WHEREAS, on June 27, 2006, the Metropolitan Council adopted Resolution No. 2006-1331 electing to sell the tax receivables of the Metropolitan Government; and

 

WHEREAS, on July 18, 2006, the Metropolitan Council adopted Resolution No. RS2006-1403 amending RS2006-1331 to require certain information to be submitted to the Metropolitan Council upon the sale of tax receivables of The Metropolitan Government; and

 

WHEREAS, the Metropolitan Council has determined that it is no longer in the Metropolitan Government’s financial best interest to continue the sale of tax receivables and desires to repeal Resolution Nos. RS2006-1331 and RS2006-1403.

 

NOW, THEREFORE, BE IT RESOLVED BY THE COUNCIL OF THE METROPOLITAN GOVERNMENT OF NASHVILLE AND DAVIDSON COUNTY:

 

Section 1. That Resolution No. RS2006-1331 and Resolution No.

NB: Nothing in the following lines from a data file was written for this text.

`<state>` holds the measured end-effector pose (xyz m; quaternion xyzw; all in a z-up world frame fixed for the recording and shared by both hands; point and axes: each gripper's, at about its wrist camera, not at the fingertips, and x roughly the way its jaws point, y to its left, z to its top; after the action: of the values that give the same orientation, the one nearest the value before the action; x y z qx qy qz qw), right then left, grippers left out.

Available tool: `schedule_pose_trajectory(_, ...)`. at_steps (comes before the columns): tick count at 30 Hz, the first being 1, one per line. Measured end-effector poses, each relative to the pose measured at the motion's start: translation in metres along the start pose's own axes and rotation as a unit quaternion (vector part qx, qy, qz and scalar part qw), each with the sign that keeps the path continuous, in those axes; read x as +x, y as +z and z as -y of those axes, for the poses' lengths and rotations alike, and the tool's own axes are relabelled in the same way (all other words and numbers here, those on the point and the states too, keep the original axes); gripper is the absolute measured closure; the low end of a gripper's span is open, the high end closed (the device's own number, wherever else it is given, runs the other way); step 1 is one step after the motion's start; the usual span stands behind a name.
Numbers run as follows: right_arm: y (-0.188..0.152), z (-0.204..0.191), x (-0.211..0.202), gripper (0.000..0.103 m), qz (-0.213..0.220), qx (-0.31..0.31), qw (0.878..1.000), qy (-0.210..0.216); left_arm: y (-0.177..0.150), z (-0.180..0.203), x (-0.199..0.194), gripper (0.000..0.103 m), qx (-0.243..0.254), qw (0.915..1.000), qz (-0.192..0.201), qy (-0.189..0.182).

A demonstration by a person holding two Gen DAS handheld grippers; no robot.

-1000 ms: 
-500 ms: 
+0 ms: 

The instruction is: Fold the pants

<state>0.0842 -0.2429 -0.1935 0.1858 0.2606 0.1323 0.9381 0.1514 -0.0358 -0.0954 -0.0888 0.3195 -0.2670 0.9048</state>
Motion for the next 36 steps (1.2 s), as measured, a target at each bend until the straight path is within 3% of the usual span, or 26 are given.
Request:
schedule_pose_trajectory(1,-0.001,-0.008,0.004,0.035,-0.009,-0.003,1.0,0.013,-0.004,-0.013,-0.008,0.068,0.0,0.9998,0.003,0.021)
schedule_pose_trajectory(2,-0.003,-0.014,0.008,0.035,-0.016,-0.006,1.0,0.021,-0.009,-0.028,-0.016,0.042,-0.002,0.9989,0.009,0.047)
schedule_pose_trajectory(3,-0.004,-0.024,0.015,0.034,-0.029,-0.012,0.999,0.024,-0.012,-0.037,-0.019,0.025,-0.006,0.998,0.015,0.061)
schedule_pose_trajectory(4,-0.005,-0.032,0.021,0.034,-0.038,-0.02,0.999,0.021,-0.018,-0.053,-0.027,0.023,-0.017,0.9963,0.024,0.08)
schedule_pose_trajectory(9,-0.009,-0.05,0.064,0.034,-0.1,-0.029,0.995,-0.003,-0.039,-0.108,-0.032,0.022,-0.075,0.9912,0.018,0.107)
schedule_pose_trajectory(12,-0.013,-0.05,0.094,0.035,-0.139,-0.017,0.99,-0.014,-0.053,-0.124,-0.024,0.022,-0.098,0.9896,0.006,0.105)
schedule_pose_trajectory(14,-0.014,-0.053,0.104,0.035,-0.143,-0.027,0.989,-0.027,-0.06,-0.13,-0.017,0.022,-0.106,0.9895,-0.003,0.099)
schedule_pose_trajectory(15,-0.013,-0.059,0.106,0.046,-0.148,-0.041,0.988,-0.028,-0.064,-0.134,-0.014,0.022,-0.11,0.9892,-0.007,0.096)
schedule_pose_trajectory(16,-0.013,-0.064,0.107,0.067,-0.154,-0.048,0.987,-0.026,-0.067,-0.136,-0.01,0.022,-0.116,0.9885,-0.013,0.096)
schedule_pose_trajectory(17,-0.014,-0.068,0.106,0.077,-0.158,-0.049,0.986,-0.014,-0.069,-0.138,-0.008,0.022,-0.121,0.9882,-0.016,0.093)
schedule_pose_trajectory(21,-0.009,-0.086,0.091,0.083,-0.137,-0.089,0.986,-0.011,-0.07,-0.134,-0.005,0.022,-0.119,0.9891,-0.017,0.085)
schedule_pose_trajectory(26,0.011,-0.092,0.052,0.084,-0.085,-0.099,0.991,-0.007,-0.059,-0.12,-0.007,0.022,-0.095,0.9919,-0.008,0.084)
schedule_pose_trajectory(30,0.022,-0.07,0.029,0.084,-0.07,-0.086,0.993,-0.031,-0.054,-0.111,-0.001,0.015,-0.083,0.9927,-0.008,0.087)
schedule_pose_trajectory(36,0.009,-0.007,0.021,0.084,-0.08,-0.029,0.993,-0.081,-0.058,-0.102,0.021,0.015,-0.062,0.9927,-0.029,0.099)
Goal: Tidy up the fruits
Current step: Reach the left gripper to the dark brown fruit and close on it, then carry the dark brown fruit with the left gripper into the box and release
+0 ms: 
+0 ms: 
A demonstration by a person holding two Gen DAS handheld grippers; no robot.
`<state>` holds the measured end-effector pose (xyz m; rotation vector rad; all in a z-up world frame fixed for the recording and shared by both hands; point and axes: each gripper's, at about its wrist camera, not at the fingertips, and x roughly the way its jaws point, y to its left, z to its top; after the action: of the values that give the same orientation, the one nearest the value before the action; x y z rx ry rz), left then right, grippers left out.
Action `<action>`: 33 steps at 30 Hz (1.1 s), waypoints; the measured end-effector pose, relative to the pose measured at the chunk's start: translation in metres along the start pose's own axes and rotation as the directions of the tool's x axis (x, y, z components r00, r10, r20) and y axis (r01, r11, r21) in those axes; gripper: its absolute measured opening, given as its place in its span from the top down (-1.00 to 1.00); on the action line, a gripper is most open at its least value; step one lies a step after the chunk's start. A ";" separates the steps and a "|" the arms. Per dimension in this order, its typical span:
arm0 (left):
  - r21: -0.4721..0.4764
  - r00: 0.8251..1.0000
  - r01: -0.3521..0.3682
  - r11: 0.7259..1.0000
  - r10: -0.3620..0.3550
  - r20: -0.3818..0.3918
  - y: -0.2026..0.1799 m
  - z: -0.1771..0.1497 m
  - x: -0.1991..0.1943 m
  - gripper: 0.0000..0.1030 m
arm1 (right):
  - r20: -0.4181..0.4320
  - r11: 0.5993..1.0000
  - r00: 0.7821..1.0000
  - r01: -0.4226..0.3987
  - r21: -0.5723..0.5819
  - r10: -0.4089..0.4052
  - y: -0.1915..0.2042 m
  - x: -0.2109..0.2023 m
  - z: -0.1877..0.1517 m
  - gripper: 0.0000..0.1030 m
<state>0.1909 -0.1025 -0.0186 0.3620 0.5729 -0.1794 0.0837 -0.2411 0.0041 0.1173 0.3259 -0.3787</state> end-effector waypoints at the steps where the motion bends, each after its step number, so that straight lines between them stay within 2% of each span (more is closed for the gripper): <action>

RS2006-1403 are hereby repealed in their entirety.

 

Section 2. That this resolution shall take effect after its adoption, the welfare of the Metropolitan Government of Nashville and Davidson County requiring it.

 

 

Agenda Analysis

Analysis

 

This resolution repeals Resolution Nos. RS2006-1331 and RS2006-1403 to stop the practice of selling Metro’s tax receivables. In June 2006, the Council approved Resolution No. RS2006-1331 electing to sell the tax receivables of the Metropolitan Government. This action was taken in accordance with state enabling legislation enacted that year (Tenn. Code Ann. § 67-5-2012), which provides that any taxing agency, by resolution of its governing body, may elect to sell its tax receivables to public or private parties. Resolution No. RS2006-1403 was approved in July 2006 to add some reporting requirements to Council regarding the sale of tax receivables.

 

Tax receivables are defined under state law as the right to receive revenue from a tax secured by a lien on real property that remains unpaid after its due date (delinquent tax bills). The sale of a tax receivable is essentially the sale of the right to the cash flow at a later date. The purchasers of the tax receivables are entitled to payment once the taxes are collected. However, unlike many other tax receivable sale programs, Metro has still had to collect the taxes rather than this responsibility being transferred to the buyer of the receivables.

 

The practice of selling Metro’s tax receivables was started in 2006 for the purpose of providing an influx of cash into the operating budget for one single year (FY2007), but Metro has continued the program to avoid a substantial hole in the budget.

 

This resolution comes at the recommendation of the Director of Finance. The Council Office has requested information from the Finance Department as to the financial impact of this resolution. But even if it resulted in reduced revenue for one year, Metro would realize increased revenue in the years to come.